Images of Hull by artist Andy Lock have been acquired by the Ferens Art Gallery, and have gone on display to celebrate their 20th anniversary.
The eight photographs, taken in 2003, are part of the Orchard Park series which captured the abandoned Vernon House tower block on Orchard Park before it was demolished.
Kerri Offord, curator of Ferens Art Gallery said: “Ferens Art Gallery is thrilled to have acquired eight works of a local landmark by artist Andy Lock.
“It’s fantastic that the Ferens is able to show works that represent a memorable part of Hull’s recent history and Andy’s work shows Orchard Park in a beautifully atmospheric and poignant way.”
The acquisition and display of the Orchard Park series has been made possible by the generosity of the Friends of Ferens Art Gallery.
Andy said: “The Orchard Park images have been exhibited in many galleries around the world, but this is the first time they have been seen publicly in the city where they were made.
“I’m delighted that the Ferens’ decision to acquire the work means that it will not only finally be exhibited in Hull, but that it will also have a permanent home as part of such a wonderful collection and at the heart of a city that has had a lasting influence on my own development as an artist.”
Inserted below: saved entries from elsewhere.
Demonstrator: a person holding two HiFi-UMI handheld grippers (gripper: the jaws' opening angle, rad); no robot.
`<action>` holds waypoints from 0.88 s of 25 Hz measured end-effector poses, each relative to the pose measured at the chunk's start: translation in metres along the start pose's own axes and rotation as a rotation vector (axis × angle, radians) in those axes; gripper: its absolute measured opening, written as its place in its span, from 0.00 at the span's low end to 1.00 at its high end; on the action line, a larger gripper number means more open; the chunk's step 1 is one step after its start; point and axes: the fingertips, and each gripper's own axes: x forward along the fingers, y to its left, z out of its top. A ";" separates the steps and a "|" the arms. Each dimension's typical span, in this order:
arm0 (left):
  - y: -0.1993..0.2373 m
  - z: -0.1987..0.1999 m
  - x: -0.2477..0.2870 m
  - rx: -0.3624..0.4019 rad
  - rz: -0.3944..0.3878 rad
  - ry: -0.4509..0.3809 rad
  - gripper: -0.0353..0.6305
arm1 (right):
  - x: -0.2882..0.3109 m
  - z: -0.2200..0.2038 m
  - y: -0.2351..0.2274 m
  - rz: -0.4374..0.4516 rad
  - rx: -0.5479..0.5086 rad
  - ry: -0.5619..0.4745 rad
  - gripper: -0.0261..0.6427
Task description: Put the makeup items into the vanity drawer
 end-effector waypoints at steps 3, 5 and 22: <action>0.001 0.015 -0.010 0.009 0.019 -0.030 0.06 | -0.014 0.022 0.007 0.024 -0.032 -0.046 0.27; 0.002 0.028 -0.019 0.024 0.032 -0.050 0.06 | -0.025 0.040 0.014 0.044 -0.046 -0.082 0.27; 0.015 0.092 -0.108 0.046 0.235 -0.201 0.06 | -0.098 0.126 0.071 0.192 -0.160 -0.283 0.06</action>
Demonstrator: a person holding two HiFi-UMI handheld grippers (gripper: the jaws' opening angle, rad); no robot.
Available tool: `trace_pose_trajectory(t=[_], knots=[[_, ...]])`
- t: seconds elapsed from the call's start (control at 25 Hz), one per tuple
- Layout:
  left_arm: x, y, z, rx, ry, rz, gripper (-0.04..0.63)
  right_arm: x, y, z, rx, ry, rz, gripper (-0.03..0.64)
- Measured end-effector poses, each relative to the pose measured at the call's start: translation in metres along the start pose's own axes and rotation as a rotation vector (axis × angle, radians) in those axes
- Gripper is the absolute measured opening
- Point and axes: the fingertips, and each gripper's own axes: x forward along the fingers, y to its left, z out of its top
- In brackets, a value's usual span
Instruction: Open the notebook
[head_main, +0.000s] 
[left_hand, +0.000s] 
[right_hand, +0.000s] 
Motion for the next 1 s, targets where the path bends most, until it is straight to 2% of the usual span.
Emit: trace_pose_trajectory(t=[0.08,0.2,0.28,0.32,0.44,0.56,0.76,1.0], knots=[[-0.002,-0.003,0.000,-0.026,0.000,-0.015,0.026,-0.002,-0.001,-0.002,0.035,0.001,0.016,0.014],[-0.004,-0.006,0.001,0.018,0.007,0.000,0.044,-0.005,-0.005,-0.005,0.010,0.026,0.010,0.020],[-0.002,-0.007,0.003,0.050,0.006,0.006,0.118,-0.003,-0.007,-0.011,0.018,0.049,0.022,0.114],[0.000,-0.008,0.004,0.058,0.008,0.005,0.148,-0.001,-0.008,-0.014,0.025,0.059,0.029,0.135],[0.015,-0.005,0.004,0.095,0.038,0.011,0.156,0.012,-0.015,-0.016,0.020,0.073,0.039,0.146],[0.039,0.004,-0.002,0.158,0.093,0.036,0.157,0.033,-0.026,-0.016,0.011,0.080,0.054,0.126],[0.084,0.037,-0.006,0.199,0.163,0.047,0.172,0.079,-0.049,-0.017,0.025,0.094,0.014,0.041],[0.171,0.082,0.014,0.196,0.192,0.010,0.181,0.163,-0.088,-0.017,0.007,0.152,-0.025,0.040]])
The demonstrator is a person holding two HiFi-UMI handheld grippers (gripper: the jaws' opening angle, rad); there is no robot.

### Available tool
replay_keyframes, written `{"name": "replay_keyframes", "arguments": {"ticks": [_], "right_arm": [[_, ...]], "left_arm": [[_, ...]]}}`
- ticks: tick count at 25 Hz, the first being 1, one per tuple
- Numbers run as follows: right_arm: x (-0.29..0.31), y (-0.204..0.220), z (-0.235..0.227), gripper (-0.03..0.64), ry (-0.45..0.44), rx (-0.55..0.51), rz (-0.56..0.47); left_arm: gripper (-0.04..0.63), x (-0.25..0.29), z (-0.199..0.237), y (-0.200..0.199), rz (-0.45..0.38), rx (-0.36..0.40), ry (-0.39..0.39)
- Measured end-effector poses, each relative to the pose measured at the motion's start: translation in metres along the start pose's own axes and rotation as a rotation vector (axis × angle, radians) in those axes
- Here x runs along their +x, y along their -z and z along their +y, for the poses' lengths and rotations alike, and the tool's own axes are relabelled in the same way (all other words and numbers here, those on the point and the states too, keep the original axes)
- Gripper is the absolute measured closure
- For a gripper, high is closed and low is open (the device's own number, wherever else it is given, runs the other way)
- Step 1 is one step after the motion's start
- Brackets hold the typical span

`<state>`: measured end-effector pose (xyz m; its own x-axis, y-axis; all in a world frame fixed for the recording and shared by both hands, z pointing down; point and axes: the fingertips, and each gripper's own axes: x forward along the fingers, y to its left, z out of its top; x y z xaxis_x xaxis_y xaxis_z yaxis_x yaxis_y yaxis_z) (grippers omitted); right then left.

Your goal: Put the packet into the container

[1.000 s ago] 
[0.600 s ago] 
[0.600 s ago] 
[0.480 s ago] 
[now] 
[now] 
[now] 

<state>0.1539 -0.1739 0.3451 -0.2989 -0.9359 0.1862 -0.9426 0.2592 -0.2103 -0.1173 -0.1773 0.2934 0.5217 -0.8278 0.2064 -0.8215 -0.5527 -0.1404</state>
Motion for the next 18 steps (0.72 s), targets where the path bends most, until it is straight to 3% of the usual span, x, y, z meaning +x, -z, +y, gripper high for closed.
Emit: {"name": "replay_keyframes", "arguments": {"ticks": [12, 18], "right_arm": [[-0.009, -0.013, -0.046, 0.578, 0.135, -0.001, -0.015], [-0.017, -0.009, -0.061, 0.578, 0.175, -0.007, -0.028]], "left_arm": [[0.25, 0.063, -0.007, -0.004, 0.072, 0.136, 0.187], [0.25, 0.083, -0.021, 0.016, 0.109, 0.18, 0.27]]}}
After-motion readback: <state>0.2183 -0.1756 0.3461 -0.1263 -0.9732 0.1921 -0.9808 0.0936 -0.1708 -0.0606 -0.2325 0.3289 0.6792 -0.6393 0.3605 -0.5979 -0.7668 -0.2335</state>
Andy worked and studied in Hull for over 15 years, with many of her pictures capturing the post-war, everyday architecture of the city.
For the Orchard Park series, she took photographs in every apartment in Vernon House on all 22 storeys.
The resultant images show seemingly empty rooms, with abandoned furniture and a few abandoned belongings, left behind by the former residents that once called the block their home.
Her striking photographs are a result of an experiment with light.
Colour photographs were projected in the dark on boards painted in phosphorescent paint (similar to bright safety board paint).
These images then faded away within an hour.
During that time they were re-photographed.
This process caused the unusual green hue in all the photographs.
This display includes a newly commissioned artist interview.
The Ferens Gallery is free to enter, and open Monday-Saturday 10:00am-4:30pm, and Sunday 11:00am-4:00pm.